WHAT NEEDS TO BE DONE → Pick out the lines below that include the string "cushion".

◆ ◆ ◆ ◆

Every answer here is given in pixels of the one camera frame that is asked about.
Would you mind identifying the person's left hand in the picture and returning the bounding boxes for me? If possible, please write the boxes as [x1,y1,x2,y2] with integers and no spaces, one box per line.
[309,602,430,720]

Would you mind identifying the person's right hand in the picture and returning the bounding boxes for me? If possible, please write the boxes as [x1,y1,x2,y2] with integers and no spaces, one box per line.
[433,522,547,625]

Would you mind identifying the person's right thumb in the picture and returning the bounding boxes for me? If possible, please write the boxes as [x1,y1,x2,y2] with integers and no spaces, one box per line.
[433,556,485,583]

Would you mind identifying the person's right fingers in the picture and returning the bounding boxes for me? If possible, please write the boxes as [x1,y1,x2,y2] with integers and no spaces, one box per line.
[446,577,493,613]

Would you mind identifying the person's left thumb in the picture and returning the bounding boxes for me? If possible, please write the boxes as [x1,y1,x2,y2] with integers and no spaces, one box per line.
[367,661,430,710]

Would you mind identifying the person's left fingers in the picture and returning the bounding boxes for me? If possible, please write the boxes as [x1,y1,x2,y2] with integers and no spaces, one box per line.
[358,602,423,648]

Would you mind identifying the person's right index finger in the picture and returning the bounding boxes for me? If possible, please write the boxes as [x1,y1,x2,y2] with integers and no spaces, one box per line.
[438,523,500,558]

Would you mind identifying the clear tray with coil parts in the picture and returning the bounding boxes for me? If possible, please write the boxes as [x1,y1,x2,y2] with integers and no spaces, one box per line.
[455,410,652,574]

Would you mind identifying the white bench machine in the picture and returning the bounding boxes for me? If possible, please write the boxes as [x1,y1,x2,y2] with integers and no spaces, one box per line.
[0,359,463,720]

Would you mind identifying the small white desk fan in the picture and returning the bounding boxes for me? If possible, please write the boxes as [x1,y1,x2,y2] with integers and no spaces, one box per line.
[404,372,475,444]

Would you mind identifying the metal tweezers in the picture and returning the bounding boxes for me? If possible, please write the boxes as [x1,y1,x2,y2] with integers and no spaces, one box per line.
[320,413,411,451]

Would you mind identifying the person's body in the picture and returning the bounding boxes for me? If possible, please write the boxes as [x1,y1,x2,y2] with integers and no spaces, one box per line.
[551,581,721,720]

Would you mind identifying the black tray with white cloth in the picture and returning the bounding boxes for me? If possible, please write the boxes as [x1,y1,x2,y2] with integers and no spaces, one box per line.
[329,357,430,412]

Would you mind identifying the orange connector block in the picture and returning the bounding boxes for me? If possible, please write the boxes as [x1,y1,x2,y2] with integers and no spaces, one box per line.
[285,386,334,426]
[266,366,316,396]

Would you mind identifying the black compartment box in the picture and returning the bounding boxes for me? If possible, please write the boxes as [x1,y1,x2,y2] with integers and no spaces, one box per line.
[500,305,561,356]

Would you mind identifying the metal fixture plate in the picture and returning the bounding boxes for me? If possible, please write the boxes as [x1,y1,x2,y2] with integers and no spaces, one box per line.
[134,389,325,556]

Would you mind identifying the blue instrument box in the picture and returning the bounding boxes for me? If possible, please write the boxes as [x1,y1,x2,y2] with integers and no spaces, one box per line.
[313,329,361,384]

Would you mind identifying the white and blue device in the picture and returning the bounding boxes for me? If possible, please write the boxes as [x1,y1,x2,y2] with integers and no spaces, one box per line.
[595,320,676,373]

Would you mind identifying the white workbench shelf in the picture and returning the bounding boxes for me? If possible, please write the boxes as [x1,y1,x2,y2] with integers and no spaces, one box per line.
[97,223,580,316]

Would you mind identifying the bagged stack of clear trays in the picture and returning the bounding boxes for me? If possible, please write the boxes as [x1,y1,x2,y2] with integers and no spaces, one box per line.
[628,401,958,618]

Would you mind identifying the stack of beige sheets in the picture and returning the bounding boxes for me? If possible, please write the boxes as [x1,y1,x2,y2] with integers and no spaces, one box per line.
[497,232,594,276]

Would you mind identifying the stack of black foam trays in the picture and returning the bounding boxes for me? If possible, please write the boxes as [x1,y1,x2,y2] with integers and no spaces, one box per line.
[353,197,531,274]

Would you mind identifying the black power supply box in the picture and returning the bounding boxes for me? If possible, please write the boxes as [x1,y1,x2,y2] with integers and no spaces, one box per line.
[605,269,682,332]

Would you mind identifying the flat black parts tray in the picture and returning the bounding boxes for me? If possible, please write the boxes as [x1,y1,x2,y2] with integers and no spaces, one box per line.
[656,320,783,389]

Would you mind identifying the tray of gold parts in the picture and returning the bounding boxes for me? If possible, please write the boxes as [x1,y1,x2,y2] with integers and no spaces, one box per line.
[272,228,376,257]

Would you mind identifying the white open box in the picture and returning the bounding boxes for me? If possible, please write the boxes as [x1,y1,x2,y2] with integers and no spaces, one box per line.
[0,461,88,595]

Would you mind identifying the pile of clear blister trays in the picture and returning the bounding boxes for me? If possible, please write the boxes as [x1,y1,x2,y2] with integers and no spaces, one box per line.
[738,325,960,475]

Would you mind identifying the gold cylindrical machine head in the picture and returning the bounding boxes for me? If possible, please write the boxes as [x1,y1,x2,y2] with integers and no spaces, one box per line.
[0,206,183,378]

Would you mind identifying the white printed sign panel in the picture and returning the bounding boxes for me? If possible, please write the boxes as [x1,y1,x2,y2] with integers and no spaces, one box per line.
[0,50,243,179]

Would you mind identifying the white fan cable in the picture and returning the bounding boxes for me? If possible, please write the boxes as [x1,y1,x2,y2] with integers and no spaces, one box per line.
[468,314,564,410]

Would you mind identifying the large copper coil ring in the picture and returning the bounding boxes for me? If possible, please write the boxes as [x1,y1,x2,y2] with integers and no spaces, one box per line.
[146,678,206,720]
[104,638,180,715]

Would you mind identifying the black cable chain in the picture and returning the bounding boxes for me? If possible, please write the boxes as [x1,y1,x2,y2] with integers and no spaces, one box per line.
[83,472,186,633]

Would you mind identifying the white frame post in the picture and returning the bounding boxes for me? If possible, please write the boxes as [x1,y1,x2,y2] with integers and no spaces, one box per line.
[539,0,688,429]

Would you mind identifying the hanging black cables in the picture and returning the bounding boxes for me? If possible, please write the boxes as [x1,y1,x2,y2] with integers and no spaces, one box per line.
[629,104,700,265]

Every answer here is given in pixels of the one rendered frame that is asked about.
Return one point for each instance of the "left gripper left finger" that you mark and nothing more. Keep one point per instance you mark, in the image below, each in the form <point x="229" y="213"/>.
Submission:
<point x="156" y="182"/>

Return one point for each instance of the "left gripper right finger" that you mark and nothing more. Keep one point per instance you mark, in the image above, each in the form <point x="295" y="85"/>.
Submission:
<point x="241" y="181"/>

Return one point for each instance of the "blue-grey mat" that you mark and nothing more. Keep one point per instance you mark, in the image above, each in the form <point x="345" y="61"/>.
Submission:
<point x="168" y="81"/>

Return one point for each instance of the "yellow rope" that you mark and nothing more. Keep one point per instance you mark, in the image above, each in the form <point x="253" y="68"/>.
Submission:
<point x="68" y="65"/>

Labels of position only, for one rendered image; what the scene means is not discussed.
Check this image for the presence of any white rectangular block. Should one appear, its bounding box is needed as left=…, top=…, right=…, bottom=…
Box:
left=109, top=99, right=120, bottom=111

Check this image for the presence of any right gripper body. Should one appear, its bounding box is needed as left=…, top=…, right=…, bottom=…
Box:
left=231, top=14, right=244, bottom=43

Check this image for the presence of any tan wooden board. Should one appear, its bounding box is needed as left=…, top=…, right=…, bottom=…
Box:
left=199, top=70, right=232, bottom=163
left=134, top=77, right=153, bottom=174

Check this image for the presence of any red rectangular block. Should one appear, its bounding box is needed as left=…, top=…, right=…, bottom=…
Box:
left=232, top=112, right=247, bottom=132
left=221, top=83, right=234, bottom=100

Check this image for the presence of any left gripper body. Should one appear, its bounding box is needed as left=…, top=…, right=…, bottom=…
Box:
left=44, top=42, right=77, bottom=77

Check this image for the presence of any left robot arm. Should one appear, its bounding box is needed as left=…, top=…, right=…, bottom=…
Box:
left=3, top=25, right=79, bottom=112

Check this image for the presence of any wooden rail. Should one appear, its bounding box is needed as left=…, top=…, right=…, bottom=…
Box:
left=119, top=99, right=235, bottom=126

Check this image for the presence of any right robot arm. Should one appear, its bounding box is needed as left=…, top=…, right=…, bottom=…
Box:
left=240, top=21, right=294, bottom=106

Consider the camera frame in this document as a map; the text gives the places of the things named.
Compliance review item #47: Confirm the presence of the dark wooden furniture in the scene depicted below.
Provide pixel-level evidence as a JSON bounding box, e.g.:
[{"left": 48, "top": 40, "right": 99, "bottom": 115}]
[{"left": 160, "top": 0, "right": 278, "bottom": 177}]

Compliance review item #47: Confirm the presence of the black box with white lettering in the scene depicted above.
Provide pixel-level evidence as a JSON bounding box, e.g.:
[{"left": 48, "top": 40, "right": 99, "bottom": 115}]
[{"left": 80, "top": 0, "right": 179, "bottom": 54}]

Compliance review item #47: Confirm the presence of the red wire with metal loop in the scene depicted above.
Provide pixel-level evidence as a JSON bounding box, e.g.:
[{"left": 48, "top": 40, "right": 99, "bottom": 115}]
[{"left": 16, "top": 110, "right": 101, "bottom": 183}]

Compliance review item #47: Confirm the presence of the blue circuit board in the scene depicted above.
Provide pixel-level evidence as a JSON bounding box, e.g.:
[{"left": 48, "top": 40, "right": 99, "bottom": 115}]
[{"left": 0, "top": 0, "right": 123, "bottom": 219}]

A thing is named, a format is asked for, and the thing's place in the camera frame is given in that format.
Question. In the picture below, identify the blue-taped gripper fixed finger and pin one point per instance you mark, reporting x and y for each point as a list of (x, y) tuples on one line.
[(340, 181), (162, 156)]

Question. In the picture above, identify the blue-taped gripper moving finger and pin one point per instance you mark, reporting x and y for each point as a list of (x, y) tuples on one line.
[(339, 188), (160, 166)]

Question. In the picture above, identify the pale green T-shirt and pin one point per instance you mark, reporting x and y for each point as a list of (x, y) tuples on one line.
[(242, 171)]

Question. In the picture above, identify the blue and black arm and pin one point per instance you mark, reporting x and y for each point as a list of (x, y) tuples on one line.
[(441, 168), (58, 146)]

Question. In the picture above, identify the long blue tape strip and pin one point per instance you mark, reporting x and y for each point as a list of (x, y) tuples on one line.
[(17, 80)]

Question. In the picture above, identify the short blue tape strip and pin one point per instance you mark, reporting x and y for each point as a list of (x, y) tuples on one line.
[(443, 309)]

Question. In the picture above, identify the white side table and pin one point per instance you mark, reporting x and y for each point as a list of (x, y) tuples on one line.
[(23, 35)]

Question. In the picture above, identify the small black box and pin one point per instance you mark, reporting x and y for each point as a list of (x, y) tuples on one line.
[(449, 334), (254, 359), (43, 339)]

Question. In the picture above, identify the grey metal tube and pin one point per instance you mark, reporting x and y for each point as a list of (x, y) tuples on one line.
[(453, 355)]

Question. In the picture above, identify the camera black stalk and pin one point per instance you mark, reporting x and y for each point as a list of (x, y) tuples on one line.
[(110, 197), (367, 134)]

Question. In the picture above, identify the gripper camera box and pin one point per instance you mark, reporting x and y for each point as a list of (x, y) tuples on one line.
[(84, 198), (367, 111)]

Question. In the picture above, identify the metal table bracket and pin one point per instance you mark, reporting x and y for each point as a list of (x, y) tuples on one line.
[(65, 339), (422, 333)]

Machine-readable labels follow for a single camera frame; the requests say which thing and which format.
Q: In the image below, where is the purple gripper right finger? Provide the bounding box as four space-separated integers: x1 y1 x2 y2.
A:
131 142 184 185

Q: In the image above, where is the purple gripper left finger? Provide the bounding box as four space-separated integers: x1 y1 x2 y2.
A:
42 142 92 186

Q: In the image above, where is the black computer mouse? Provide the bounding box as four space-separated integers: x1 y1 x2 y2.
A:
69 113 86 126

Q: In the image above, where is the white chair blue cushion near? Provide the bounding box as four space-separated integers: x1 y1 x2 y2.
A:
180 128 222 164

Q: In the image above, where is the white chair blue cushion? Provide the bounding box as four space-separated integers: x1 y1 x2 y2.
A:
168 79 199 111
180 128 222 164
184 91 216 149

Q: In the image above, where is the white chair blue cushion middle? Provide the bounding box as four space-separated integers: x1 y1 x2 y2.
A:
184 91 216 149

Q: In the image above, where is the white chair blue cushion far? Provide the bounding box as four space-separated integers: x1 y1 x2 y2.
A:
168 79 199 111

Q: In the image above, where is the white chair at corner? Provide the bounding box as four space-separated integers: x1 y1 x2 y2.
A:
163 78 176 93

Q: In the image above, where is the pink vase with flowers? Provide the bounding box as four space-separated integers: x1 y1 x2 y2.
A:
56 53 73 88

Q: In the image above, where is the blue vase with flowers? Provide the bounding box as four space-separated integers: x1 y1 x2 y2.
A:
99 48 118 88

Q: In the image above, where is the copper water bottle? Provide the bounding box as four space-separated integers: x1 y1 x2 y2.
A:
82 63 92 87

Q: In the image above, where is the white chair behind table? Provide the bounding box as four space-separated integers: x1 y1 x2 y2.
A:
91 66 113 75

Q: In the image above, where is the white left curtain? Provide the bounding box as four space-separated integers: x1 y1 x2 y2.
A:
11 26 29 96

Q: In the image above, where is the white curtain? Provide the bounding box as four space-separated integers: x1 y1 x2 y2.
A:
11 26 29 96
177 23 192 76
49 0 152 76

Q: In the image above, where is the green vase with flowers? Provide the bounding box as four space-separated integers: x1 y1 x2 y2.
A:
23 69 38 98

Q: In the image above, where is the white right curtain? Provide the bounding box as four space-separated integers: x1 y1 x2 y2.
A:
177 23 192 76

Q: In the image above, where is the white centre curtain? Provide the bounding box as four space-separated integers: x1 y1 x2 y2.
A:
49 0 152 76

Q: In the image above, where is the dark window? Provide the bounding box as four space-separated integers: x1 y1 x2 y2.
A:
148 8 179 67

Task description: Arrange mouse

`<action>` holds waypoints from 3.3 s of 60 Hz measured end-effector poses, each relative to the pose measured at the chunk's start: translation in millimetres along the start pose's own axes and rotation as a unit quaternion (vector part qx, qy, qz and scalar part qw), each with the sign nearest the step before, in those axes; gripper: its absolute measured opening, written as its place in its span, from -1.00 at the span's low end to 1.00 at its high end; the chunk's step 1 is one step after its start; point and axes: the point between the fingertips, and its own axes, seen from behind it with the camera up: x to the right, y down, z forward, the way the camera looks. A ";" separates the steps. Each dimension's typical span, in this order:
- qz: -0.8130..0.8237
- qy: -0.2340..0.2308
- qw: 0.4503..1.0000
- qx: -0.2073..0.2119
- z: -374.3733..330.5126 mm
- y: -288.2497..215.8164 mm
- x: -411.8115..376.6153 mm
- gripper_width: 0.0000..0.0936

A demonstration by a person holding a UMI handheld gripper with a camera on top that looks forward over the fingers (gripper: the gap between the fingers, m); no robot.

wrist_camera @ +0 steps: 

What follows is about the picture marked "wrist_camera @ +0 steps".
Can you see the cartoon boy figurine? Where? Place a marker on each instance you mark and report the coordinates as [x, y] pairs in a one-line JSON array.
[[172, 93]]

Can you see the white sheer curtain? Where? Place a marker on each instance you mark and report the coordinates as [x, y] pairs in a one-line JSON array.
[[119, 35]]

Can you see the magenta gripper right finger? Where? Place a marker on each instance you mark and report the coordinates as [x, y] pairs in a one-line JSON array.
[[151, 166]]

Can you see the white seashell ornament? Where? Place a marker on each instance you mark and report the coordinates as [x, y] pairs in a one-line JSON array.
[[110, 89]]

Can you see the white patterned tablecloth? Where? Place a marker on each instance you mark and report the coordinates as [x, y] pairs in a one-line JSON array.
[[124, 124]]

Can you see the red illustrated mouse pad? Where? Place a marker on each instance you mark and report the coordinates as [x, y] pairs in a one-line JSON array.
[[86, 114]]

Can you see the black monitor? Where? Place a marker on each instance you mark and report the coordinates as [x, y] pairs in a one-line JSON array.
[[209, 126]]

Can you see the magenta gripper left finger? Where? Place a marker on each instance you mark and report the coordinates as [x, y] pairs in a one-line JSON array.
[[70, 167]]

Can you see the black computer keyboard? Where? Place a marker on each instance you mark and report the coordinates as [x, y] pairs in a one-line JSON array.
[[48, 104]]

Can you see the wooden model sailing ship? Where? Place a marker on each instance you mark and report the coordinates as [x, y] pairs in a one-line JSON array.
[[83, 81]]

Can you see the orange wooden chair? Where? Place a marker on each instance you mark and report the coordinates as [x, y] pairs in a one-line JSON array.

◆ ◆ ◆ ◆

EXPECTED OUTPUT →
Q: In the image above, where is the white chair blue cushion near? Provide the bounding box as four space-separated integers: x1 y1 x2 y2.
Q: In the image above, where is the white chair blue cushion? Provide the bounding box as four space-separated integers: x1 y1 x2 y2.
Q: In the image above, where is the white chair blue cushion middle? Provide the bounding box as four space-separated integers: x1 y1 x2 y2.
Q: In the image above, where is the white chair blue cushion far? Provide the bounding box as four space-separated integers: x1 y1 x2 y2.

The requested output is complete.